UK Government Spring Budget fails to woo everyone in the clean energy sector

The UK Chancellor of the Exchequer, Jeremy Hunt MP, announced the Spring Budget 2024 yesterday (Wednesday 6th March) including over £1 billion for its upcoming renewable energy auction, although there has also been strong criticism from some quarters.
UK Government Spring Budget fails to woo everyone in the clean energy sector

The budget for the sixth Contracts for Difference (CfD) allocation round was confirmed by the Chancellor yesterday as part of the Spring Budget, with the aim of supporting further investment into the UK renewables sector and roll out more clean, secure and affordable energy.

The Government has allocated £800 million for offshore wind, which has been given a separate funding pot, representing four times more budget available to offshore wind than in the previous round and following an increase in the  maximum price for offshore wind and floating offshore wind in November.

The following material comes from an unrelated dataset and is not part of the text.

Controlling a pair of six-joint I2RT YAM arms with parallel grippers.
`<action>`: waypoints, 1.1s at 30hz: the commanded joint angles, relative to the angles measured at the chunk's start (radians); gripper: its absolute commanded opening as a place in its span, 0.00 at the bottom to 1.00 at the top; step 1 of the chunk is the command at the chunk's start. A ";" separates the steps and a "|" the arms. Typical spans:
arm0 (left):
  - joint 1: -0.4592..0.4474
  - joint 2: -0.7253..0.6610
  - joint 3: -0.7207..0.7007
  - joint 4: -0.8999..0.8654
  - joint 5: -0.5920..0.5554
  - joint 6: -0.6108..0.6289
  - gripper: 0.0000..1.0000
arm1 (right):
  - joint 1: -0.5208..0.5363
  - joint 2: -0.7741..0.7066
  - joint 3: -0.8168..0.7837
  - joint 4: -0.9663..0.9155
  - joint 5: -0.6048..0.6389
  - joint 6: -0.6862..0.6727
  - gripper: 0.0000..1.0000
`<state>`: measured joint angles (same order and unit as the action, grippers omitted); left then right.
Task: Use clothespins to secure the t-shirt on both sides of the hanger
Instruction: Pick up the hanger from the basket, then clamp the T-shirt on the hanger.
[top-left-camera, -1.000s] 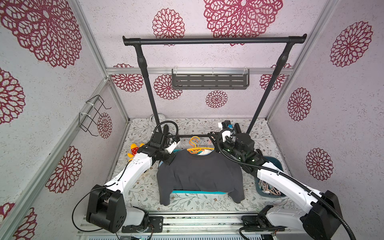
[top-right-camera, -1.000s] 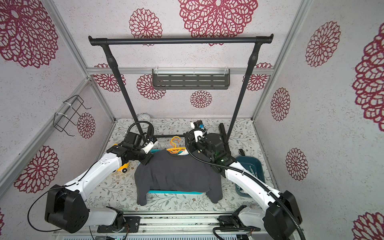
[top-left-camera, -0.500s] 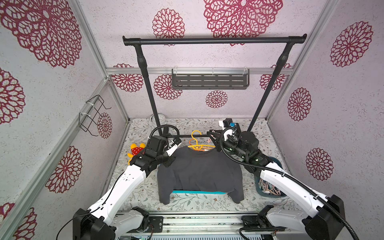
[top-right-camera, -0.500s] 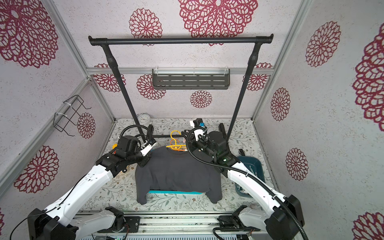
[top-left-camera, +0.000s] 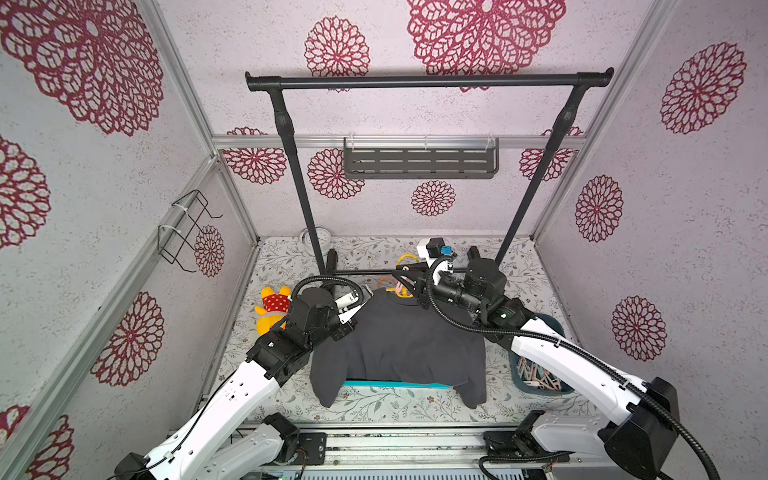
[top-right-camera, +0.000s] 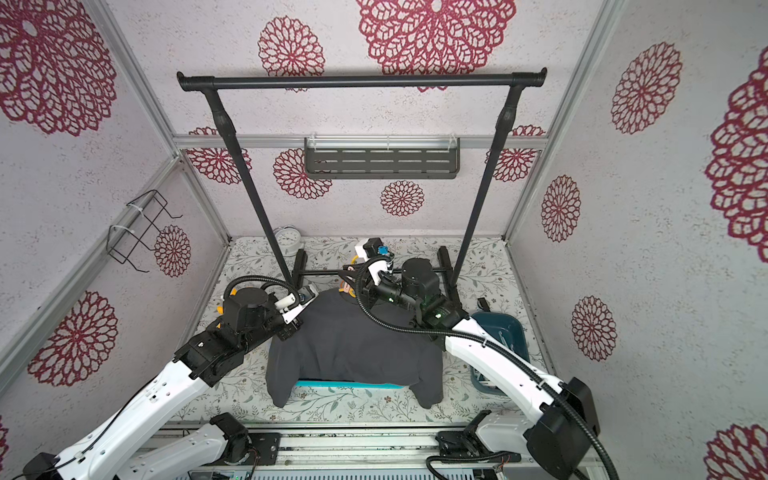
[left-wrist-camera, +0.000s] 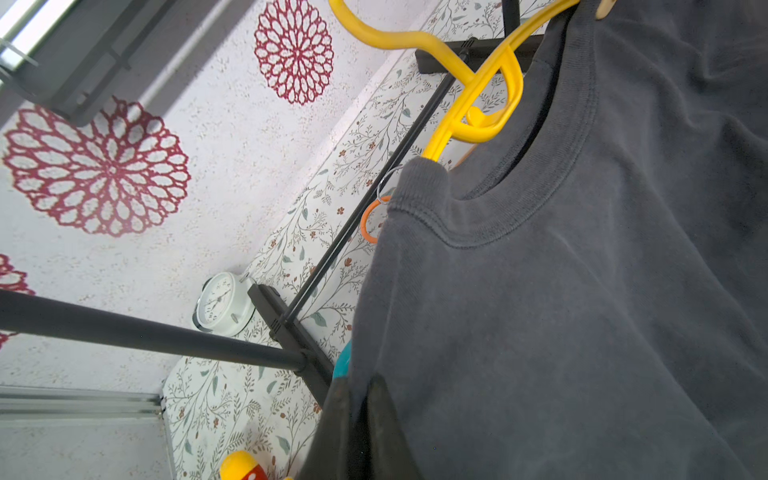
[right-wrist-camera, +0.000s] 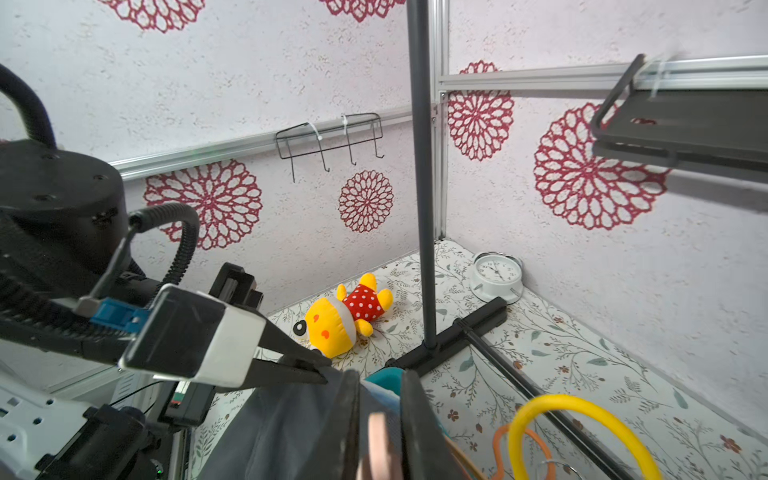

Currently, the Government maintains an ambition to deliver up to 50 GW of offshore wind by 2030, including up to 5 GW of floating offshore wind.

The CfD scheme gives renewable energy projects a guaranteed price for the electricity they generate, boosting investment in the UK – which has increased renewable electricity generation from 7 percent in 2010 to over 40 percent now, according to the Government.  

Separately, the Chancellor has also announced further support for UK green industries, with an extra £120 million for the Green Industries Growth Accelerator, taking total funding to over £1 billion intended to boost advanced manufacturing across clean energy supply chains. 

Despite the Chancellor’s optimism, there has been some criticism of the budget from a number of directions across the UK clean energy sector.

“While there was much to welcome in the Autumn Statement, today’s Budget was virtually nude of anything to bolster one of the UK’s fastest growing sectors: solar power” said Gemma Grimes, Director of Policy and Delivery, Solar Energy UK. “We very much hope that the Green Jobs Plan, expected later this month, will provide a firmer vision of how to grow the industry, by addressing the lack of critical skills in the workforce. This is holding back deployment of the UK’s cheapest source of electricity.”

John Hartley, CEO of Levidian, a Cambridge-based cleantech company said:

“We called on the Chancellor to do more for companies heavily involved in developing technology in our Budget submission, but we now need the Government to redouble its efforts on R&D. This includes creating a new R&D strategy that underpins partnerships between firms, higher education institutions, and Government and takes the UK’s spending on this critical area to the G7 average by 2030. We also need the Government to coordinate an annual national R&D conference to boost cooperation and commit to permanent expensing from all parties – enabling increased private sector research spending. At Levidian, we will continue to invest in R&D to fuel our innovation – and we hope that the Government takes the necessary steps to support our country’s pioneering tech industry.”

While Paul Holland, Managing Director for UK/ANZ Fleet, FLEETCOR, including UK brands Allstar & Keyfuels, said that any investment in energy security is good for UK drivers and that electric vehicles are cheaper to run than internal combustion engine vehicles, he added that “£120 million is a drop in the proverbial ocean”.

“A single commercial 3.5 mW wind turbine can cost upwards of £3.13 million, so if this investment went entirely into wind energy it would only add 134 mW to the UK’s capacity – a tiny percentage increase in the UK’s renewable energy generation” Mr Holland said. “Without investment in electric vehicle infrastructure any increase in renewable energy would be wasted.”

Mark Owen-Lloyd, Director, Photovolt Development Partners, said that the industry needs clarity on why the Secretary of State has delayed this decision for a third time, particularly given that the key questions of the project appear to have been answered.

"While every application requires careful scrutiny, this further delay creates more uncertainty - not just for the project - but for the UK’s position as a green energy leader" Mr Owen added. "The UK simply cannot meet its target to reach Net Zero by 2050 without large scale, responsibly planned and well-designed renewable energy projects like Sunnica. This is a major step back for the UK’s energy security prospects, and threatens its drive to become a green energy leader in the global climate crisis.”

However, Keith Anderson, CEO of ScottishPower, was more positive, acknowledging the UK’s global leadership in developing renewables.

“After the failure of last year’s auction to attract any bids for new offshore projects, today’s announcement is an important test of the Government’s resolve to get back on track with its own green energy targets” Mr Anderson added. “The Government has taken a major step in the right direction today by quadrupling the available budget – a clear statement of intent in ramping up the ambition to bring cheaper, greener energy onto the system quickly. I expect the auction to be hugely competitive. Given the scale of the available pipeline, there is always the opportunity to go further, and so we would encourage the Government to revisit the budget in the light of developments.”